EXERCISE DETAILS: Copy out the data below. Keep every word as it is.

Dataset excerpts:

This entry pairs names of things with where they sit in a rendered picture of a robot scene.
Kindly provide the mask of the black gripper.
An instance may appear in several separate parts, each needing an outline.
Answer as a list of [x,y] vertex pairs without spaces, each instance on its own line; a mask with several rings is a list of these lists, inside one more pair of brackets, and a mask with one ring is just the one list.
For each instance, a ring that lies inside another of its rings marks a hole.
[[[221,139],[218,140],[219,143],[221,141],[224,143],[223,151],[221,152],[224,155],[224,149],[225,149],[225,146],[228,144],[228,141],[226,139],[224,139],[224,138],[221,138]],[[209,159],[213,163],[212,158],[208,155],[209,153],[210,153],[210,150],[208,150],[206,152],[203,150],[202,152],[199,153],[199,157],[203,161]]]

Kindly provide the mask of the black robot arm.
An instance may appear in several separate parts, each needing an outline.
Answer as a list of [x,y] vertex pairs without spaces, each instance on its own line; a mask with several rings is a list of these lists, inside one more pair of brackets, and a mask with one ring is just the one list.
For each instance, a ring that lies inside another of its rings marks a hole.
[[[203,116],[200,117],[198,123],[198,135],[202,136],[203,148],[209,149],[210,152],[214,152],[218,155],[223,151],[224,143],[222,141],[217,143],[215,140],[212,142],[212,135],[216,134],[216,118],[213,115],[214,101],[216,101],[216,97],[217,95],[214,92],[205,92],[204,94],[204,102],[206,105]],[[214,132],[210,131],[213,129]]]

YOUR RESPONSE:
This entry pairs names of things with where they sit in a rendered picture of a robot scene.
Kindly provide the mask of the black gripper.
An instance may appear in several separate parts, each needing an outline.
Answer as a list of [x,y] vertex pairs without spaces, each instance on its own line; a mask with several rings is a list of these lists, inside one more pair of brackets, and a mask with one ring is just the one list.
For each instance, a ring that lies inside another of its rings marks a hole.
[[[221,139],[218,140],[219,143],[221,141],[224,143],[223,151],[221,152],[224,155],[224,149],[225,149],[225,146],[228,144],[228,141],[226,139],[224,139],[224,138],[221,138]],[[209,159],[213,163],[212,158],[208,155],[209,153],[210,153],[210,150],[208,150],[206,152],[203,150],[202,152],[199,153],[199,157],[203,161]]]

Kindly provide the mask of the black robot arm.
An instance may appear in several separate parts, each needing an outline.
Answer as a list of [x,y] vertex pairs without spaces, each instance on its own line; a mask with several rings is a list of these lists, inside one more pair of brackets, and a mask with one ring is just the one list.
For each instance, a ring that lies inside another of its rings marks a hole.
[[[203,116],[200,117],[198,123],[198,135],[202,136],[203,148],[209,149],[210,152],[214,152],[218,155],[223,151],[224,143],[222,141],[217,143],[215,140],[212,142],[212,135],[216,134],[216,118],[213,115],[214,101],[216,101],[216,97],[217,95],[214,92],[205,92],[204,94],[204,102],[206,105]],[[214,132],[210,131],[213,129]]]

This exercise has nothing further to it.